Exposition en imagination aux pensées obsédantes et provocation en réalisant des actions en présence des obsessions : Un exercice intéressant dans le cadre de son TOC serait de s’exposer à ses obsessions, tout d’abord tranquillement assise sur son canapé en se les répétant pendant plusieurs minutes et les exagérant (par exemple : « Que cette fille continue à

m’embêter pour le reste de ma vie, qu’elle m’agresse, qu’elle me frappe, qu’elle me torture »),

puis qu’elle s’expose à ses obsessions volontairement en réalisant une action « qui ne doit normalement pas être salie par une obsession », par exemple s’habiller le matin. Je lui propose donc pour chaque vêtement enfilé d’essayer de maintenir cette pensée désagréable dans son esprit. L’occasion des vacances scolaires me semble être opportune à la mise en

place de cet exercice tranquillement. Je propose à Mlle A de faire un premier exercice d’exposition en imagination à ses obsessions dans le bureau de consultation. Elle n’est pas très favorable au début, et pense que ça ne servira à rien. Je lui fais remarquer que les exercices d’exposition en imagination étant un peu particuliers à mettre en pratique les premières fois, si on ne commence pas par le faire en séance, elle ne le fera certainement pas seule chez elle. Elle accepte finalement. Je lui propose de s’exposer aux dernières obsessions qu’elle a présentées ce jour en salle d’attente. Nous commençons par effectuer un exercice de respiration abdominale. Puis je lui demande de visualiser l’un des patients qui lui a fait peur et de se répéter « il va m’agresser ». Après quelques secondes elle me dit que ça ne fonctionne pas, qu’elle ne se sent pas du tout anxieuse. Nous poursuivons l’exercice une minute, je la guide avec ma voix pour l’aider à garder l’obsession à l’esprit. Elle me dit alors qu’elle ne se sent pas très bien et qu’elle veut arrêter, sinon elle craint que l’obsession ne persiste plusieurs heures. Je lui schématise le principe de l’habituation en TCC et lui précise que si nous devons prendre tout le reste de la séance pour obtenir ce phénomène d’habituation et faire diminuer l’anxiété, nous le ferons et que ça ne sera pas du temps perdu. Nous poursuivons alors plusieurs minutes puis elle me dit que « c’est passé », qu’elle n’est plus anxieuse. Je lui conseille donc d’essayer de refaire cet exercice quotidiennement chez elle, puis qu’ensuite, nous essaierons de mettre en pratique l’exposition pendant qu’elle s’habille lors de la période des vacances.

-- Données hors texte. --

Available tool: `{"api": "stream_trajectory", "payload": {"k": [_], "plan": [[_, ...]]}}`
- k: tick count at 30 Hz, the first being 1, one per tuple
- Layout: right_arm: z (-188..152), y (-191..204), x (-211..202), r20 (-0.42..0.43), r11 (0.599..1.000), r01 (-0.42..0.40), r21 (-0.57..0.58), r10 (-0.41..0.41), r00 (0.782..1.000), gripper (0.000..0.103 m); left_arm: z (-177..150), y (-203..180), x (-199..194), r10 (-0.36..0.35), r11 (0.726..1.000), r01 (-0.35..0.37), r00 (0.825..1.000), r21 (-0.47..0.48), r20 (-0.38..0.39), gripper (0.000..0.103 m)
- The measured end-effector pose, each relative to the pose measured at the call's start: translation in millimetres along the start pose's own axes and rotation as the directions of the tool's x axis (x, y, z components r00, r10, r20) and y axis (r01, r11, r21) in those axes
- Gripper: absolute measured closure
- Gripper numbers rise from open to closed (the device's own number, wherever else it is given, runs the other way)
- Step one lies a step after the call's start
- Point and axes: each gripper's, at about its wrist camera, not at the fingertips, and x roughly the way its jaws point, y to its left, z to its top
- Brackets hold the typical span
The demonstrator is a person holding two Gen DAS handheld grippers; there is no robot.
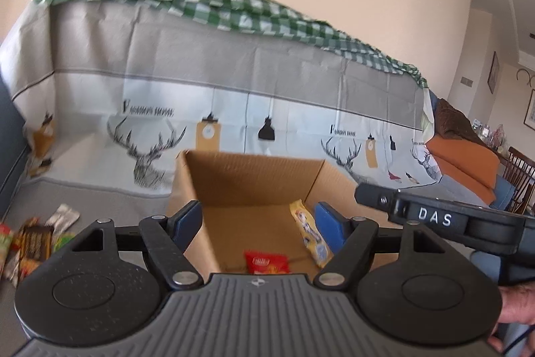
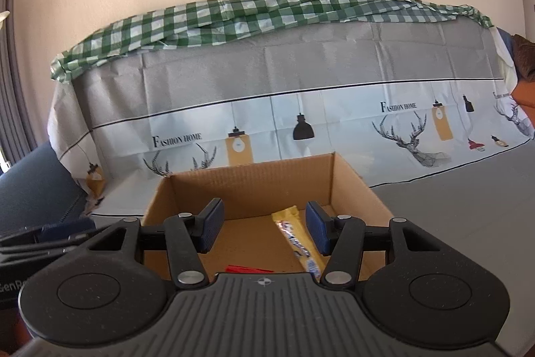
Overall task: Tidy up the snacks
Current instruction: 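Move both grippers from the box back to the snack pile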
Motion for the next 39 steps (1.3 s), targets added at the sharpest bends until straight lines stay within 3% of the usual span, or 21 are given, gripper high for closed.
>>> {"api": "stream_trajectory", "payload": {"k": [2, 4, 6, 8, 9, 15, 18, 21, 28, 36, 39], "plan": [[-2.2, 6.4, -2.9, 0.012, 1.000, -0.020, 0.001, 0.020, 1.000, 0.046, -0.6, 6.8, -8.5, 0.002, 1.000, -0.003, 1.000, -0.019, -0.016, 0.026], [-4.1, 14.6, -6.8, 0.026, 1.000, -0.030, -0.008, 0.030, 0.999, 0.046, 0.3, 13.2, -14.2, 0.006, 1.000, -0.007, 0.999, -0.027, -0.043, 0.038], [-6.0, 21.3, -11.9, 0.047, 0.999, -0.039, -0.014, 0.040, 0.998, 0.046, 1.2, 19.8, -20.2, 0.038, 0.999, -0.039, 0.996, -0.009, -0.076, 0.063], [-7.6, 26.6, -16.9, 0.058, 0.999, -0.050, -0.013, 0.051, 0.997, 0.046, 3.6, 29.5, -27.1, 0.073, 0.997, -0.072, 0.992, 0.014, -0.107, 0.077], [-8.3, 28.5, -18.8, 0.061, 0.998, -0.061, -0.010, 0.061, 0.996, 0.046, 6.6, 36.9, -30.9, 0.085, 0.996, -0.085, 0.990, 0.007, -0.116, 0.080], [-10.1, 37.4, -19.2, 0.036, 0.990, -0.134, 0.038, 0.132, 0.991, 0.045, 24.7, 83.8, -52.8, 0.190, 0.982, -0.189, 0.976, 0.019, -0.103, 0.080], [-12.2, 45.3, -15.5, 0.015, 0.986, -0.155, 0.053, 0.155, 0.988, 0.046, 19.5, 121.5, -58.1, 0.222, 0.957, -0.242, 0.966, -0.161, -0.132, 0.080], [-16.4, 60.8, -13.8, 0.003, 0.983, -0.181, 0.019, 0.181, 0.984, 0.046, 21.1, 141.4, -66.3, 0.230, 0.930, -0.251, 0.967, -0.267, -0.107, 0.080], [-30.0, 105.1, -6.0, -0.044, 0.961, -0.266, -0.072, 0.264, 0.964, 0.046, 22.2, 158.8, -61.3, 0.244, 0.899, -0.275, 0.961, -0.342, -0.134, 0.079], [-52.5, 148.9, 8.2, -0.134, 0.928, -0.355, -0.117, 0.339, 0.931, 0.046, 13.5, 190.3, -59.3, 0.279, 0.820, -0.326, 0.945, -0.471, -0.169, 0.075], [-62.4, 164.8, 16.1, -0.175, 0.913, -0.383, -0.140, 0.358, 0.917, 0.046, 11.0, 197.0, -56.5, 0.291, 0.808, -0.351, 0.936, -0.473, -0.196, 0.074]]}}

- La contamination totale : Mlle A a tenté d’appliquer, une seule fois, avec l’aide de sa mère, l’exercice de contamination totale. Elle a caressé son chien avec son livre de maths, puis sa mère a touché ses affaires et le chien puis a tout touché dans la maison. Ce jour là, Mlle A ne s’est pas sentie anxieuse, et n’a pas ressenti le besoin de ritualiser. Il est difficile de différencier s’il s’agissait d’un « bon jour », où le TOC ne se serait de toute façon peu manifesté, ou si c’est l’exercice qui a été efficace, par l’impossibilité matérielle de protéger la maison de la contamination par les affaires du lycée. Je lui conseille d’essayer de répéter cet exercice quotidiennement, d’autant plus qu’il n’a pas été contraignant ni difficile à réaliser.

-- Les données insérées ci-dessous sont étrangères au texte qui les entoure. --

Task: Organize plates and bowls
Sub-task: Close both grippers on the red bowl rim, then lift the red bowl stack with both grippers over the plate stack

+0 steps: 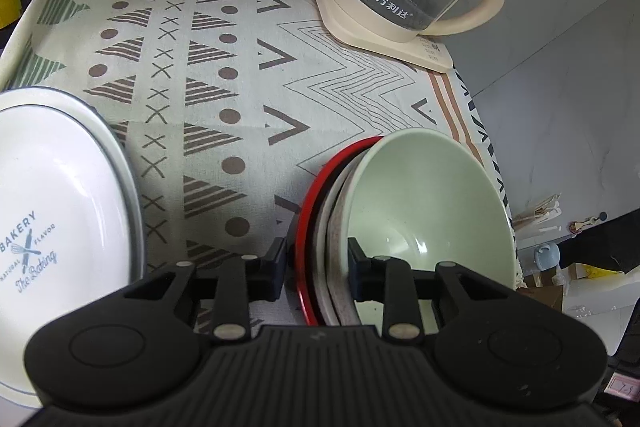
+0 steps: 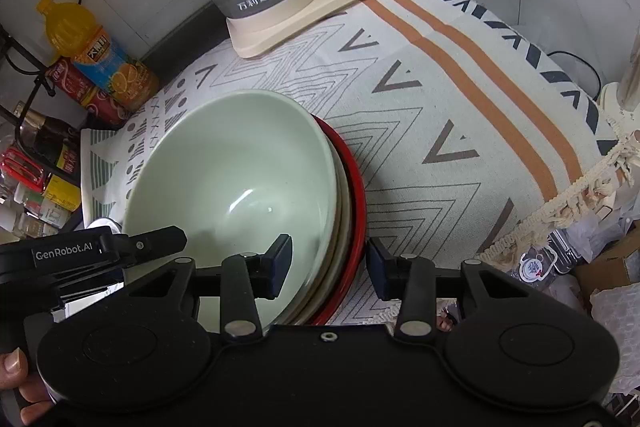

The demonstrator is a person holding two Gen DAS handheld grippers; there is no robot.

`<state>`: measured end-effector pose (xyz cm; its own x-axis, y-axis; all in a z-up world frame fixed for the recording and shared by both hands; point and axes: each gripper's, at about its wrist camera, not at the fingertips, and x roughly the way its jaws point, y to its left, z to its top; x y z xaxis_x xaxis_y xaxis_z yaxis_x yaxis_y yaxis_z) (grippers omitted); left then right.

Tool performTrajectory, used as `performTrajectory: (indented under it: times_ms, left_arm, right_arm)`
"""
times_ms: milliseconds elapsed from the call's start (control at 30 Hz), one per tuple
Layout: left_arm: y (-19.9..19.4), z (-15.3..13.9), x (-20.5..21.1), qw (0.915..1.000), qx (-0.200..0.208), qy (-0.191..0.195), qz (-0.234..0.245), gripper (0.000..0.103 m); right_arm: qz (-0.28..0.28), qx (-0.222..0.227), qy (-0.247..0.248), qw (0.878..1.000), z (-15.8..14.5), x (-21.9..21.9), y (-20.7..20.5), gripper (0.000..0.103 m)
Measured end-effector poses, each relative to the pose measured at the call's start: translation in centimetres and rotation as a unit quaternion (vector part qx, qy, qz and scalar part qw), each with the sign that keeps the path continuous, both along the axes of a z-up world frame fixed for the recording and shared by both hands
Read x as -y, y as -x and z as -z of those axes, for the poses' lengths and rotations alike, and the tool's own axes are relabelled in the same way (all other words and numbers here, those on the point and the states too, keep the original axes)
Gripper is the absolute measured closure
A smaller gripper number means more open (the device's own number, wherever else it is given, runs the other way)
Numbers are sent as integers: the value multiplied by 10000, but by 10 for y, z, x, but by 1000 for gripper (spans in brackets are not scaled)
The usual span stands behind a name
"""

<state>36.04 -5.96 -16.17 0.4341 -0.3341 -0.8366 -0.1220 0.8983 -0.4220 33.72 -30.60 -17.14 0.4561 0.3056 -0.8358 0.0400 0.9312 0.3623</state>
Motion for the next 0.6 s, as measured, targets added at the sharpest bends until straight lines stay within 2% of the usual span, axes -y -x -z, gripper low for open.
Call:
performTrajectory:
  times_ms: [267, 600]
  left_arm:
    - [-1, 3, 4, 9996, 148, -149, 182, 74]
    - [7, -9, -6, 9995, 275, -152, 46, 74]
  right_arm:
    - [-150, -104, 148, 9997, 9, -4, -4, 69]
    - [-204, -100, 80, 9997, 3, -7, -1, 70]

- La nomination et le laisser-couler est en revanche la technique la plus utilisée par Mlle A. Lorsque des obsessions sont présentes, elle se répète que ça n’est que « le bruit de fond de son TOC», et cela lui permet de faire diminuer l’anxiété associée et de rendre les obsessions un peu moins envahissantes.

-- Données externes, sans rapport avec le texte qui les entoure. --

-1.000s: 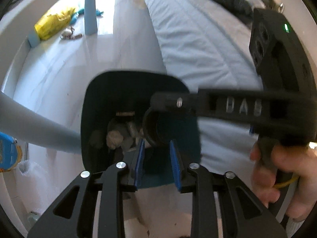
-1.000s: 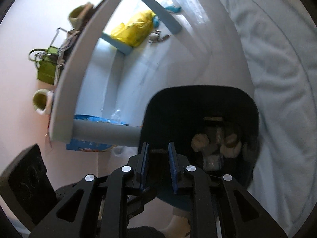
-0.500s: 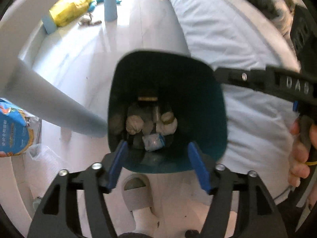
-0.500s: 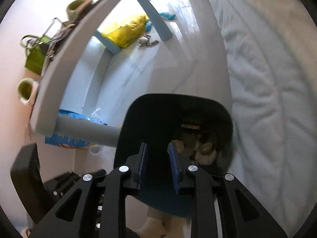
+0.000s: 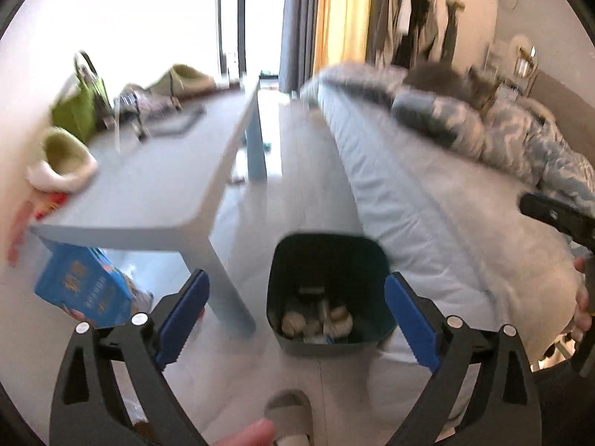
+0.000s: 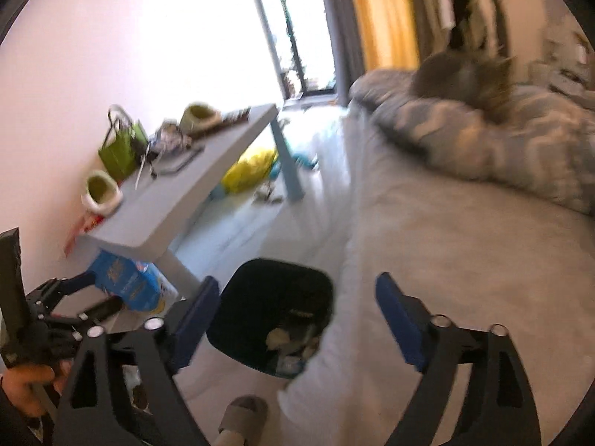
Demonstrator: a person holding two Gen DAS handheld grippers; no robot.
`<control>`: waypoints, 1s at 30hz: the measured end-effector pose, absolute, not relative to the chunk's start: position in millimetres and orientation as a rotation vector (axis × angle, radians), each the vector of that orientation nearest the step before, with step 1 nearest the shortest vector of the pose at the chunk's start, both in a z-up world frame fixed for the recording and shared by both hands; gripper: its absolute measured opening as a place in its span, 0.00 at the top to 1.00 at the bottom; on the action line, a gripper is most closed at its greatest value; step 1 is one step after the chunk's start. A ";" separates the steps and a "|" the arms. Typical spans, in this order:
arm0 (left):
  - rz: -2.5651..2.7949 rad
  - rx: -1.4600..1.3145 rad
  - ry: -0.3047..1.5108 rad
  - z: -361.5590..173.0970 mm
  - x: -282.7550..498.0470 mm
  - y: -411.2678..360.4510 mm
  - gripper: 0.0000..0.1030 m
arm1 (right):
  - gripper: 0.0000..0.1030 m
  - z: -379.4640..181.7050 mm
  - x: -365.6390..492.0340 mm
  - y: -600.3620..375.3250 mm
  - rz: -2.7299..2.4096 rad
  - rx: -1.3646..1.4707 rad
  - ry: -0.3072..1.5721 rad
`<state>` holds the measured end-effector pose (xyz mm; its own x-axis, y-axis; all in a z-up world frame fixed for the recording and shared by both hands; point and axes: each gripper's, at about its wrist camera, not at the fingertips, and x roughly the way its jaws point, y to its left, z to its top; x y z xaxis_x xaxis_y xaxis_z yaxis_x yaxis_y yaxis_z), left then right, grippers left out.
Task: Collect trash
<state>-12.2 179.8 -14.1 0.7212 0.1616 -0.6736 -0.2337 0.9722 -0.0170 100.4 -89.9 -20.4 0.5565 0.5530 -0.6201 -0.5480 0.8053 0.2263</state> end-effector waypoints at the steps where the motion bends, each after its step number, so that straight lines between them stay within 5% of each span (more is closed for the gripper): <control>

Bilan de la séance : Mlle A a donc mis en pratique les techniques de la nomination, et

occasionnellement du décalage et de la contamination totale. Je lui demande donc d’essayer d’utiliser ces techniques plus régulièrement, le but de la prise en charge étant de remplacer peu à peu les séquences comportementales pathologiques automatisées par son TOC (les boucles cortico-sous-cortico-corticales) par de nouveaux comportements « décidés » par le cortex « sain », qui eux, n’entraineront pas anxiété, doute et obsession.

Je lui demande également de répéter l’exercice d’exposition en imagination, afin de préparer de futurs exercices de provocation. Je rappelle également les exercices de sabotage dont nous avons discuté.